Minniti is taking a one-year sabbatical and will return to the department as full-time faculty for the new MFA program. During her sabbatical, she will focus on CarWash Collective with Beverly Semmes, a project reported on by WWD.

Morgan, who began Monday, is an accomplished interdisciplinary designer, artist, author and educator.

As chair, Morgan will oversee about 40 faculty and 300 students within both the undergraduate fashion design program and Pratt’s new MFA in fashion collection and communication, which will welcome its first class this fall. The department also includes both a fashion minor and a textiles minor, which serve students across disciplines.

“We are very excited to welcome Lisa to Pratt,” said Anita Cooney, dean of the School of Design. “With Lisa’s distinctive creative background, exceptional teaching experience, innovative and collaborative curriculum development and successful leadership experience, I am confident she will be a valuable addition to our community at a time of new growth for the department and new interdisciplinary opportunities for the school.”

Morgan cofounded the artistic practice and couture lingerie brand Strumpet & Pink, contributing to platforms such as The Laboratory Arts Collective and ShowStudio, and writing/curating Design Behind Desire. Her work has been featured and reviewed in 11 books, as well as in magazines and newspapers around the globe and is included in collections at the RISD Museum and the Victoria and Albert Museum in London, among others.

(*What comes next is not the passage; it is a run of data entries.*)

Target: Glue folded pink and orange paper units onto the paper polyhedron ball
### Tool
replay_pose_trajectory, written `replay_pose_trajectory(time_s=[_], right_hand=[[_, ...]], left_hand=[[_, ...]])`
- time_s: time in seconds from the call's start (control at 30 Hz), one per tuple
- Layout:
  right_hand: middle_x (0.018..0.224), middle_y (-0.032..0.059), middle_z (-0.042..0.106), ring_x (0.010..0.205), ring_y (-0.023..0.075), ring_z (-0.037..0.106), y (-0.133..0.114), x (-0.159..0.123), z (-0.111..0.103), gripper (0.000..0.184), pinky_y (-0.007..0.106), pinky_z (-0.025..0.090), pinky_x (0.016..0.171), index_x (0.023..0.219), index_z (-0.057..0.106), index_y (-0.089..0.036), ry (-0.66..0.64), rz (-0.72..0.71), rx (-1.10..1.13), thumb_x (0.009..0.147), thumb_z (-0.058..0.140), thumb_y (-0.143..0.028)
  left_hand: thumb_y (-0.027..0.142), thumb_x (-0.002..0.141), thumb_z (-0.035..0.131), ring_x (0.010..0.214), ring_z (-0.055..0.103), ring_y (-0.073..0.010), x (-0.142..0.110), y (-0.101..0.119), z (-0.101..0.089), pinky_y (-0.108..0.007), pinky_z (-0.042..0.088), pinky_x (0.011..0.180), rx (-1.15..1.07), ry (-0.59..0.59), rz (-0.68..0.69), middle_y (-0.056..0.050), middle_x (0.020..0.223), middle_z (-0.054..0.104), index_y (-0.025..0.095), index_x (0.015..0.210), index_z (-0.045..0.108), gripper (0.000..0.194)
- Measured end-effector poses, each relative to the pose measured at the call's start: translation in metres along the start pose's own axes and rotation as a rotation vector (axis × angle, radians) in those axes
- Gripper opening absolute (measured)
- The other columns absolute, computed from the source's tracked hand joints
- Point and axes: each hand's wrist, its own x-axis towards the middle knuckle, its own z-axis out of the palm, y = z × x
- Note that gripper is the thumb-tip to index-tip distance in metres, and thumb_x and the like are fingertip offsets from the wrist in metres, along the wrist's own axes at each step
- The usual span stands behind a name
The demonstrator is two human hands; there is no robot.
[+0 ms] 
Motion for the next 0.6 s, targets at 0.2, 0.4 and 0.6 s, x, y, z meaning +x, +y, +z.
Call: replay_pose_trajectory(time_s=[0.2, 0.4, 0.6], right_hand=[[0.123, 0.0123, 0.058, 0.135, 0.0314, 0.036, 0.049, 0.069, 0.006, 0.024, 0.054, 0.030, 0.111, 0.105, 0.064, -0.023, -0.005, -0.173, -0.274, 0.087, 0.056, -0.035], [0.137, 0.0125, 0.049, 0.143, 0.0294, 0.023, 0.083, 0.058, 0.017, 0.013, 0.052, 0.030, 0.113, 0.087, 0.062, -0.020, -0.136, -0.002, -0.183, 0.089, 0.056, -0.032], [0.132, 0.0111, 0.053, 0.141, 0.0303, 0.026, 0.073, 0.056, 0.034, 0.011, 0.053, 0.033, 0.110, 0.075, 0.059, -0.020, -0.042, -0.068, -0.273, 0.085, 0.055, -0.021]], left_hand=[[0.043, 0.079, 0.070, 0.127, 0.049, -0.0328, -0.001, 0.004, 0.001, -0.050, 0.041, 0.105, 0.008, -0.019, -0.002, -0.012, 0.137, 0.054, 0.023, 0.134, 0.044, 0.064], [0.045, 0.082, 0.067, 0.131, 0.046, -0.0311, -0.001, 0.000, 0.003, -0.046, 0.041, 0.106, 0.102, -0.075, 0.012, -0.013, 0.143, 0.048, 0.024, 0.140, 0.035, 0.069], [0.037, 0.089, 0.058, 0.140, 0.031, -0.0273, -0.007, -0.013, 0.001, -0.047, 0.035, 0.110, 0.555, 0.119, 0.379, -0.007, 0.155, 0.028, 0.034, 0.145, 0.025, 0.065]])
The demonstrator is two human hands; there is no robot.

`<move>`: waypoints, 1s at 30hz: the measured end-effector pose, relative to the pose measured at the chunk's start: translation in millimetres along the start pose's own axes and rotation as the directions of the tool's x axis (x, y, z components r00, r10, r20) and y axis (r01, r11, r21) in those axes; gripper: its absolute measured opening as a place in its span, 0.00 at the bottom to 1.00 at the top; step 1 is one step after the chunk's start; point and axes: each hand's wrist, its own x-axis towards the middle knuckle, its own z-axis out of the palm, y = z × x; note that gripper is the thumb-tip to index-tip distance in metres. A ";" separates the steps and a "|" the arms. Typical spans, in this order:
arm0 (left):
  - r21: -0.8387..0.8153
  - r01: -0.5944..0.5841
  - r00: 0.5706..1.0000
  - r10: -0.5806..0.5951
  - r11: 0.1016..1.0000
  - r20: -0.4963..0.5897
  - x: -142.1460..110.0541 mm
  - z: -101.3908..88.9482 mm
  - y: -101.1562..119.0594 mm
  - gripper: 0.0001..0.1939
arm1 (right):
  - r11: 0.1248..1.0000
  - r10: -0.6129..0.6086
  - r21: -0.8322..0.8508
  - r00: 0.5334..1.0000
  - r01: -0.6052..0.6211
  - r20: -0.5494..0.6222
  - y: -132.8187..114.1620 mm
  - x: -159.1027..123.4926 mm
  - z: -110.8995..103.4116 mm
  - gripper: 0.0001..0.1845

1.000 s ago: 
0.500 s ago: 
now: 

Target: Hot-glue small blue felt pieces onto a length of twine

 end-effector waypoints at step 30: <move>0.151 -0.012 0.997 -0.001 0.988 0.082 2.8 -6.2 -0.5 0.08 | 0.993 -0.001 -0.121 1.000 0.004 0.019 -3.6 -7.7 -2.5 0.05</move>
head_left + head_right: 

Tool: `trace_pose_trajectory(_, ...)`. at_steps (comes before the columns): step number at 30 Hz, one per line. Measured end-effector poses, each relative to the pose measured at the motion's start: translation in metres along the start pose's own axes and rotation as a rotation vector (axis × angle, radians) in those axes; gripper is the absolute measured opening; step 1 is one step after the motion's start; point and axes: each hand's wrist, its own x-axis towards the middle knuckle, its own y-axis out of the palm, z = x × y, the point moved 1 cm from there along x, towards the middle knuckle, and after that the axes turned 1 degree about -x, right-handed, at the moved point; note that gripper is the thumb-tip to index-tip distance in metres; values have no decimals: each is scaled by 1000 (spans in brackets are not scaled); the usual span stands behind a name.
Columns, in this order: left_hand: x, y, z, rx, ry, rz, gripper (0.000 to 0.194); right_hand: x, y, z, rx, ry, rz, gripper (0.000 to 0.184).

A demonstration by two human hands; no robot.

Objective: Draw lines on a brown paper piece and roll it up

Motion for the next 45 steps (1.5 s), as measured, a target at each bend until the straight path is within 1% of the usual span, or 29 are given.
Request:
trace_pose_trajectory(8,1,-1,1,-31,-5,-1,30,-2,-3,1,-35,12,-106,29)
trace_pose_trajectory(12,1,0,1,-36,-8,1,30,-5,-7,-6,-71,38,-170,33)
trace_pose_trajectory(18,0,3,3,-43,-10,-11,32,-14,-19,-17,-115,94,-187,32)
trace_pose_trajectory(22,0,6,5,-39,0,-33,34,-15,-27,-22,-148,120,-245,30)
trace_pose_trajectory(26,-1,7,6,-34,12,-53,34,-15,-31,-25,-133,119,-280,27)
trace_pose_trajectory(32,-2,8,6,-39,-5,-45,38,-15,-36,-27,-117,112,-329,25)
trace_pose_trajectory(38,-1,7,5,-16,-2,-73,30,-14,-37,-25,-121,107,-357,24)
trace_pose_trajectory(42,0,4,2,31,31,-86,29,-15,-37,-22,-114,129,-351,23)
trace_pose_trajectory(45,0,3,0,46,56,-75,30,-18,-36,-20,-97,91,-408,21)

“My experiences, both lived in and in practice, have prepared me to co-imagine the fashion department by engaging intercultural competencies and fostering collaborations and methods of sense-filled communication that challenge hierarchical and extractive structures. I am thrilled for this opportunity to co-conspire with the fashion department and the wider Pratt Institute community,” Morgan said.

Morgan holds a master of art from the Royal College of Art and a bachelor of art in applied arts from the University of Creative Arts in the U.K.